Barriers and the lack thereof----
Butler travels outside the U.S. regularly. “There really is a great love of this music around the world,” he notes, “not just in the U.K. and Ireland. We’re giving these five musicians a way to teach all over the world, and we hope it helps to popularize bluegrass music.” Students have already signed up from around the globe, Butler says. “Imagine what it could do to expand the bluegrass world if you are a mandolin player living in Singapore and you can take lessons from Mike Marshall?” English is the official language of all the academies, but not all students speak English. “Even if you can’t understand Darol Anger say, ‘Pull the bow this way,’ you know to imitate his actions,” Butler explains.
“As opposed to teaching one person at a time, which is what I’ve traditionally done, I can reach hundreds of people at a time,” Tony Trischka says. “The reach is global. I have students in South Africa, all over Europe, and in New Zealand. The reach is great, and it’s all instantaneous.”
ArtistWorks started because Butler was frustrated about not being able to take lessons from a teacher in another state. As the program became successful, he spent more time developing the business than picking, but now he’s back to the guitar. “I started working with Bryan Sutton, and I was amazed that all my Tennessee roots came back!” he says. “I’m lucky if I find an hour a week to devote to it, but I have a son who plays electric guitar. He’s 28 and likes all the ‘thrashy’ music. He’s studying Brian’s method, too. There must be something in the DNA…. All of our employees are musicians, and I think that makes a difference. This program started organically because I wanted to have a place where I could learn to play better, myself.
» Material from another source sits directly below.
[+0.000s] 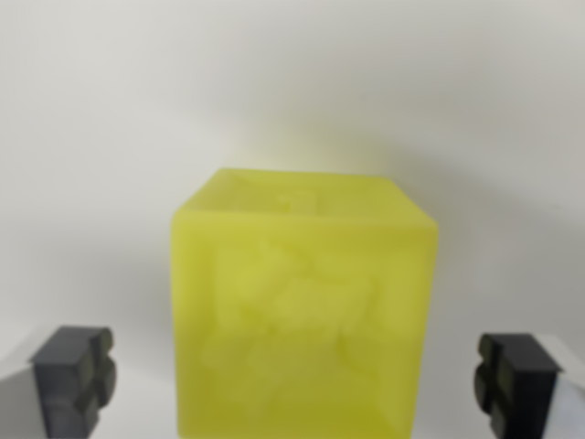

We have a tremendous respect for musicians, and want to provide them with a long distance reach. At first it was a bit of a hard sell, but now we have more people wanting to teach with us than we can handle. We have to be selective, and also we make a point to be very transparent with our accounting. We’re generous in splitting revenue with the teachers, which for many artists is not what they’re used to—from record labels, for example.”
The Academy of Bluegrass is a co-sponsor at the Telluride Bluegrass Festival and RockGrass, and they’ll be at IBMA’s World of Bluegrass events in Nashville in the fall. “We want to get more people playing bluegrass,” Butler says simply. “Stop playing those memorized solos from someone else and do your own! Bluegrass is great fun to listen to, but even more fun to play.”
Online formats like Academy of Bluegrass Music may well change the way, and the scope of how people learn to play our music in the next decade. “We all have books out there and what Homespun Tapes has done is great,” Trischka notes, “but this seems to be a more inclusive and expansive way of teaching—a major educational tool for bluegrass. Over time, I can see it raising the level of what people are trying to learn out there on their own, especially in remote areas where it’s difficult to take ongoing lessons. Overall, I hope the level of music will keep rising.”